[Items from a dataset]
******************************
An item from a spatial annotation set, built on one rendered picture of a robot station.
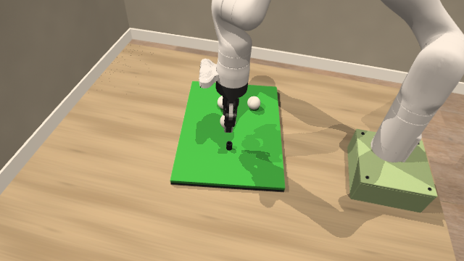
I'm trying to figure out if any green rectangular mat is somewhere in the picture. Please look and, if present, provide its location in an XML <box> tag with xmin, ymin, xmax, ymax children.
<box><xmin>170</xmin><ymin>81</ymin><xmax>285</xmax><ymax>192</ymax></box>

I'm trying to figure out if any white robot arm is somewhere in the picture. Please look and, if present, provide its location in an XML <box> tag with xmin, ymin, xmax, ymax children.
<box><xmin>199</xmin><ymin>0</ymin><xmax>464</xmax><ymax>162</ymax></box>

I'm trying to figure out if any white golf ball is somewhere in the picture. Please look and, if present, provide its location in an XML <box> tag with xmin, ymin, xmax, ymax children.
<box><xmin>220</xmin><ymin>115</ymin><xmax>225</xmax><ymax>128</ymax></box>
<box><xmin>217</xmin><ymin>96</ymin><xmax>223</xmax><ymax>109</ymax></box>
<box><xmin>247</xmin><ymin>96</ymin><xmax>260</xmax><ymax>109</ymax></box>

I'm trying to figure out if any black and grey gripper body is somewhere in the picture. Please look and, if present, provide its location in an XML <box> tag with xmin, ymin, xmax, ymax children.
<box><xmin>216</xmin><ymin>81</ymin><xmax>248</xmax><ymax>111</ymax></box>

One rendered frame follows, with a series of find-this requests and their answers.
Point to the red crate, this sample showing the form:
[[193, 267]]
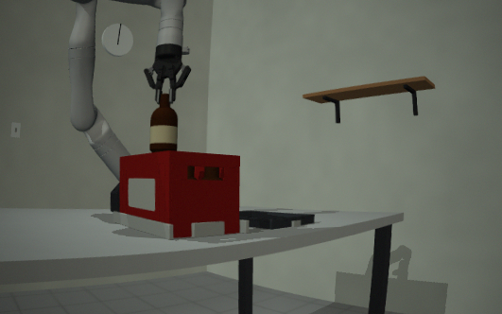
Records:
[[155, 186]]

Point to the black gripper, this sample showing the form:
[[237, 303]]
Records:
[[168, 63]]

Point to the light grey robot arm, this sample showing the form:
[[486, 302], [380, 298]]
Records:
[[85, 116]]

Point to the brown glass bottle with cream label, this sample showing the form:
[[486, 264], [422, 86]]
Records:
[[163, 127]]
******************************
● Your assignment
Search the entries for "this" and show every line that has it.

● Solved exercise
One rendered frame follows, with a series of find-this requests and their answers.
Point to the red crate, this sample showing the form:
Point to the black gripper, this sample showing the form:
Point to the light grey robot arm, this sample showing the form:
Point to the brown glass bottle with cream label, this sample showing the form:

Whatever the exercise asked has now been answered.